Application Insecurity Remains High

This problem is thornier than anticipated, and global. Japanese vulnerability assessment vendor NRI Secure Technologies says of the 169 Websites it conducted vulnerability testing on last year, 41 percent had gaps that would allow unauthorized access to users private information, and another 30 percent had flaws that made information leakage possible. Only 29 percent were found to have no high-risk flaws. And these weren’t mom-and-pop shops—more than half were financial services Websites, and 75 percent were among the largest companies listed on the Tokyo stock exchange.
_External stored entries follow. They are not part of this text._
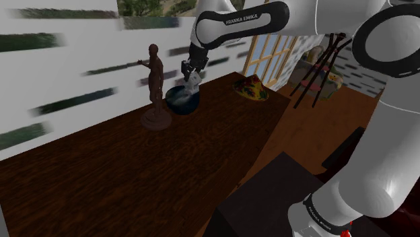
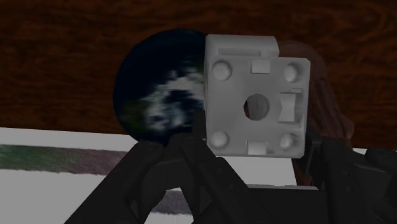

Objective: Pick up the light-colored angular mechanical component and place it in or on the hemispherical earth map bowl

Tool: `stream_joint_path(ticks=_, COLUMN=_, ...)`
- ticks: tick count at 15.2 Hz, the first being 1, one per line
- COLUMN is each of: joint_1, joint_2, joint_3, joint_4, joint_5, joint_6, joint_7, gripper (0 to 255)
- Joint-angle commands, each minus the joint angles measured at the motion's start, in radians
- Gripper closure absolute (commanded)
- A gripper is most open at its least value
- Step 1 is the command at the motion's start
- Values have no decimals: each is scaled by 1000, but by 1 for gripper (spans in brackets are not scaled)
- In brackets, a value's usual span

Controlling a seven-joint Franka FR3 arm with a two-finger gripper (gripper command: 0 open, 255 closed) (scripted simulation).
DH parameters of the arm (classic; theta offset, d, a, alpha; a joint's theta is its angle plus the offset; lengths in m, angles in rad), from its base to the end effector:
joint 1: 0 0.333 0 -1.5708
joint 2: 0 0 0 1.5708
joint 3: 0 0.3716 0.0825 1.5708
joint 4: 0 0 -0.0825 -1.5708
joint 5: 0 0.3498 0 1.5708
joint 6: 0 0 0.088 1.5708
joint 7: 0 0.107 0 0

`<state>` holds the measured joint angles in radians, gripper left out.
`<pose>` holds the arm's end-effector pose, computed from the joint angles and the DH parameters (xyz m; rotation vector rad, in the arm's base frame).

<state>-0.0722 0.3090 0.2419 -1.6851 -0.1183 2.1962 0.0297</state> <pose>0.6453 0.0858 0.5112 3.1009 0.2803 0.3346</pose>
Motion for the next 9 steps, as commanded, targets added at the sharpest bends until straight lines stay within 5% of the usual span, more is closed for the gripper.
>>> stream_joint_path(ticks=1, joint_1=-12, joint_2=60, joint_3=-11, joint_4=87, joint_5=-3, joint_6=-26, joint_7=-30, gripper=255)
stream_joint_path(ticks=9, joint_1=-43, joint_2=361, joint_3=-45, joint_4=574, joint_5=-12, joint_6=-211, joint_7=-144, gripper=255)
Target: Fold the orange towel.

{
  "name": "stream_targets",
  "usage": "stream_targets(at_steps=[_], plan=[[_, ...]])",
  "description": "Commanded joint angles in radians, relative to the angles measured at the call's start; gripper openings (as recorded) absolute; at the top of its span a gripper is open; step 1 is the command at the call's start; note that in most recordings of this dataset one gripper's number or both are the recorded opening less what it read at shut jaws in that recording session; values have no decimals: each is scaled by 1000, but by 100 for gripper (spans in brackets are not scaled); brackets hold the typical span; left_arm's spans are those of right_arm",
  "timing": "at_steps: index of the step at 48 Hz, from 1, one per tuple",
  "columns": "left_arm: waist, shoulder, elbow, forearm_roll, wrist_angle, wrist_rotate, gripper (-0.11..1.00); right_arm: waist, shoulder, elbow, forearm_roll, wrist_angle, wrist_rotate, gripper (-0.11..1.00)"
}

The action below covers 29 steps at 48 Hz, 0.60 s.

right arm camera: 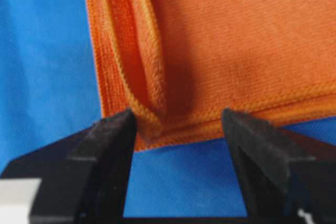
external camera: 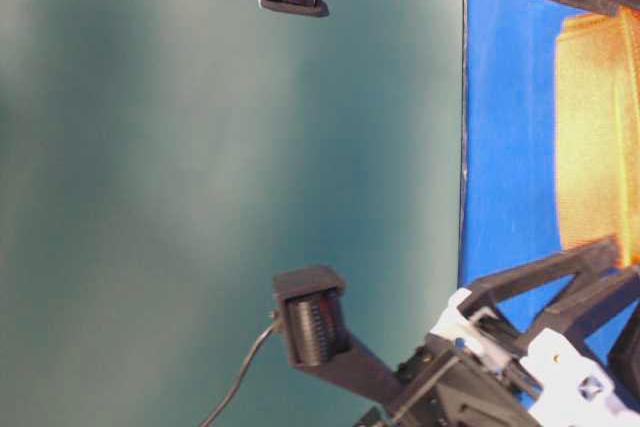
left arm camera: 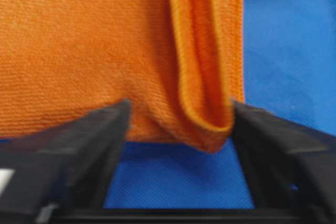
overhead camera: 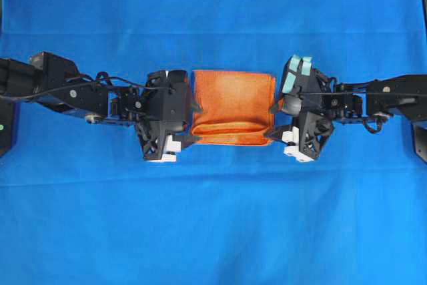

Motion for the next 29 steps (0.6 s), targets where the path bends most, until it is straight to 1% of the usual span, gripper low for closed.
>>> stream_targets(at_steps=[1,3,9,14,23,29], plan=[[-3,-64,-3,-2,6,3,83,3,-43,-20,2,9,-2,62],[-3,-87,-2,-2,15,3,88,3,-61,-23,0,20,-5,62],[-3,-184,8,-2,77,5,83,3,-146,-28,-9,74,-15,62],[-3,-275,26,-2,129,8,83,3,-241,-26,-31,133,-15,62],[0,-397,84,-2,141,14,83,3,-396,-9,-61,204,-15,62],[6,-499,140,-2,140,12,82,0,-512,28,-89,222,-15,62]])
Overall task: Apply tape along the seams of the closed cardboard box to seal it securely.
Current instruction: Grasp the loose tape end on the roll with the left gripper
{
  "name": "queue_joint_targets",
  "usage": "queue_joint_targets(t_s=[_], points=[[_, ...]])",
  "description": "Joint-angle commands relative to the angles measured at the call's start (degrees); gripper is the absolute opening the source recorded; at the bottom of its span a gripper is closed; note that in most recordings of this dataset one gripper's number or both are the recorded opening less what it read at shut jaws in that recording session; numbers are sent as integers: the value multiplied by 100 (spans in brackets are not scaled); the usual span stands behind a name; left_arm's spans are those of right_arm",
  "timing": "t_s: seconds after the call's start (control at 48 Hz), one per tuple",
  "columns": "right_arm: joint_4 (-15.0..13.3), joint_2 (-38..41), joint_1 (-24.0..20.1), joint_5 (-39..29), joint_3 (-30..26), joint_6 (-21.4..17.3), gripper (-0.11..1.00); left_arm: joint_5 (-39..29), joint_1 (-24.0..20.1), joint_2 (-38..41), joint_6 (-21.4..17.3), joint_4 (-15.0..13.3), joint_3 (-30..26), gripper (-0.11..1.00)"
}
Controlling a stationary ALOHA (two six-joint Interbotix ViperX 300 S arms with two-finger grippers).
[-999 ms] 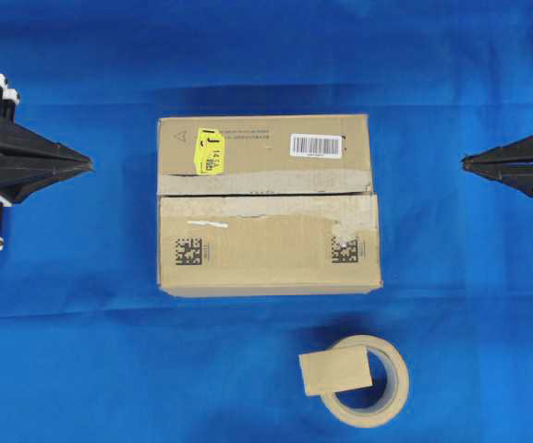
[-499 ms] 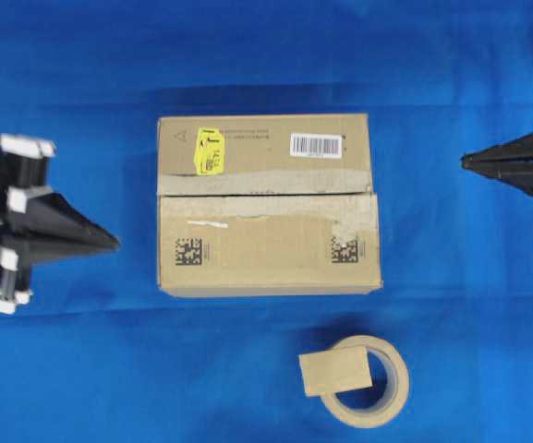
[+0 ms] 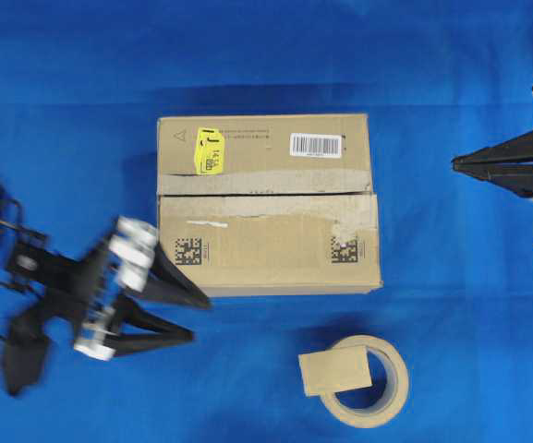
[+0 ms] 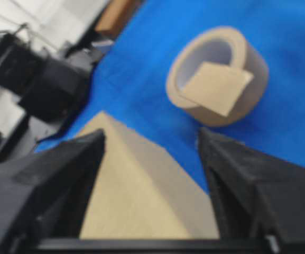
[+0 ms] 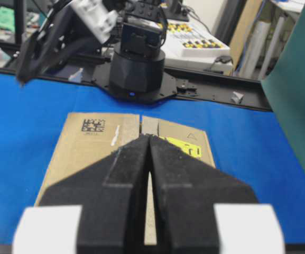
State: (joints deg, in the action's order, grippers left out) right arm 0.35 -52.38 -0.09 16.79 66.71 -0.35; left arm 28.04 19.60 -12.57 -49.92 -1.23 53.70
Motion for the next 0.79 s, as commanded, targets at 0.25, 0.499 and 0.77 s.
queue_joint_targets(t_s=[0.25,0.499,0.77], points=[[9,35,0,44,-105,9,2,-325,132,1819,-1503,-26,-1433,62],[0,62,0,18,-97,9,2,-299,132,2602,-1969,-79,-2074,62],[9,79,0,-105,-88,9,2,-290,88,3067,-2004,-79,-2522,62]])
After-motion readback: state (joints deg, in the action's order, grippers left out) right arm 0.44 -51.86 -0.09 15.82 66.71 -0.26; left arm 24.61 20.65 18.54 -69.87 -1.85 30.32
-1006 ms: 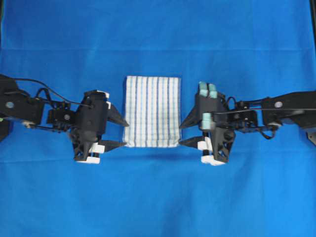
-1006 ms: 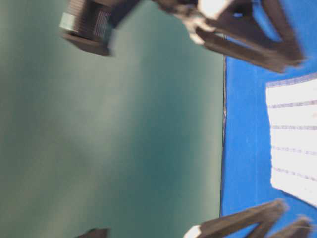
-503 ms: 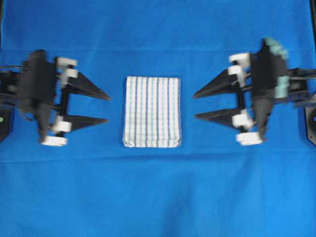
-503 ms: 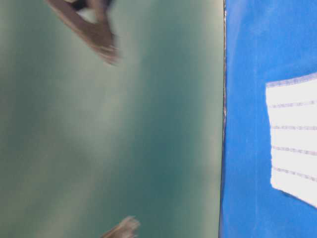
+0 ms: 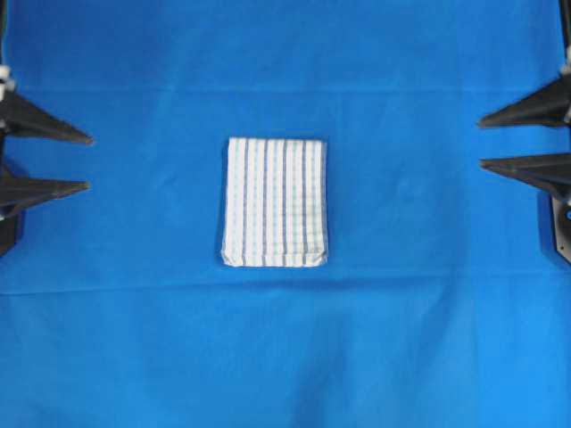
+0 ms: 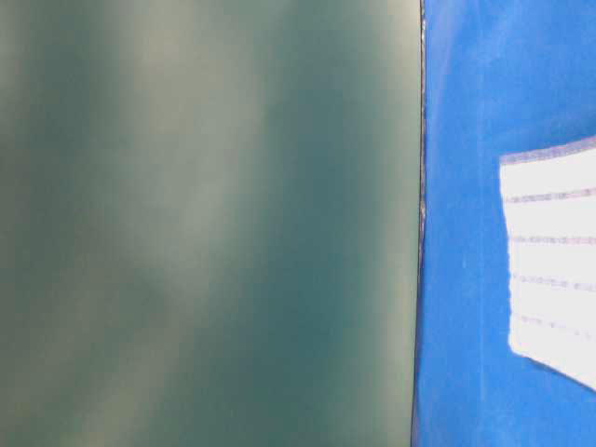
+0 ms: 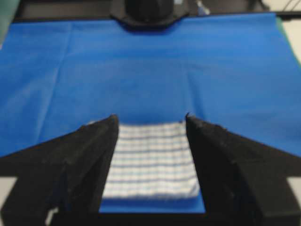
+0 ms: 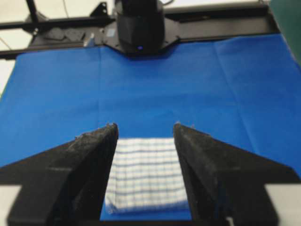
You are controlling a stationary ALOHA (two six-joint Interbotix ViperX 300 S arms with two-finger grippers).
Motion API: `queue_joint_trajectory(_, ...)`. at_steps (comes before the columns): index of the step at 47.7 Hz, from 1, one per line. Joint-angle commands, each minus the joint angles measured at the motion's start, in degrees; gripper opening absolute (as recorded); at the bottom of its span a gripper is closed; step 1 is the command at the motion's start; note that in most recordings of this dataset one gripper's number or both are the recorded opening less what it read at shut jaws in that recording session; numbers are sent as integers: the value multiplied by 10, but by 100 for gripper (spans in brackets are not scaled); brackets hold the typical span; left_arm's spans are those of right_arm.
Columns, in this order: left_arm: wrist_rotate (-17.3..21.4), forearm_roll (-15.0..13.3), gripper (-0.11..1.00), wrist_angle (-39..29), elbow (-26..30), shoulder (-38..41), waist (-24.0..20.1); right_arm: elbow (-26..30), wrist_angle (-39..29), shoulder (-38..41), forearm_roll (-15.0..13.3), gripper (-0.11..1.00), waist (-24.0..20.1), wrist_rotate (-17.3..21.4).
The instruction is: Fold a vertical towel.
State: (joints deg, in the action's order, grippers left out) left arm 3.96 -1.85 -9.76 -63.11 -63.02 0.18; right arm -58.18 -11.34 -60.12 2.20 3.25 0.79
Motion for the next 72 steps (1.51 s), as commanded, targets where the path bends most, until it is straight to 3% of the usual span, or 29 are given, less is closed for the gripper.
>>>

As in years past, cross-site scripting was the most commonly detected vulnerability, with 60 percent of the high-risk holes attributed to this. SQL injection, spoofing and privilege escalation flaws rounded out the top four. One note for mobile banking providers: 25 percent of mobile sites surveyed were found to have “predictable session ID” flaws, a spoofing flaw in which “access becomes possible by guessing other user's session IDs based on the session ID issued by the web site after a successful log I,” NRI says.

Why all the holes, still? “One of the causes is the increasingly complex system development environment such as demand for speedy development, linkage and integration of multiple systems, development by multiple parties, and deployment of new technologies,” the vendor says.  “It is hard to thoroughly confirm web site security measures without any omission unless a systematic approach is taken.”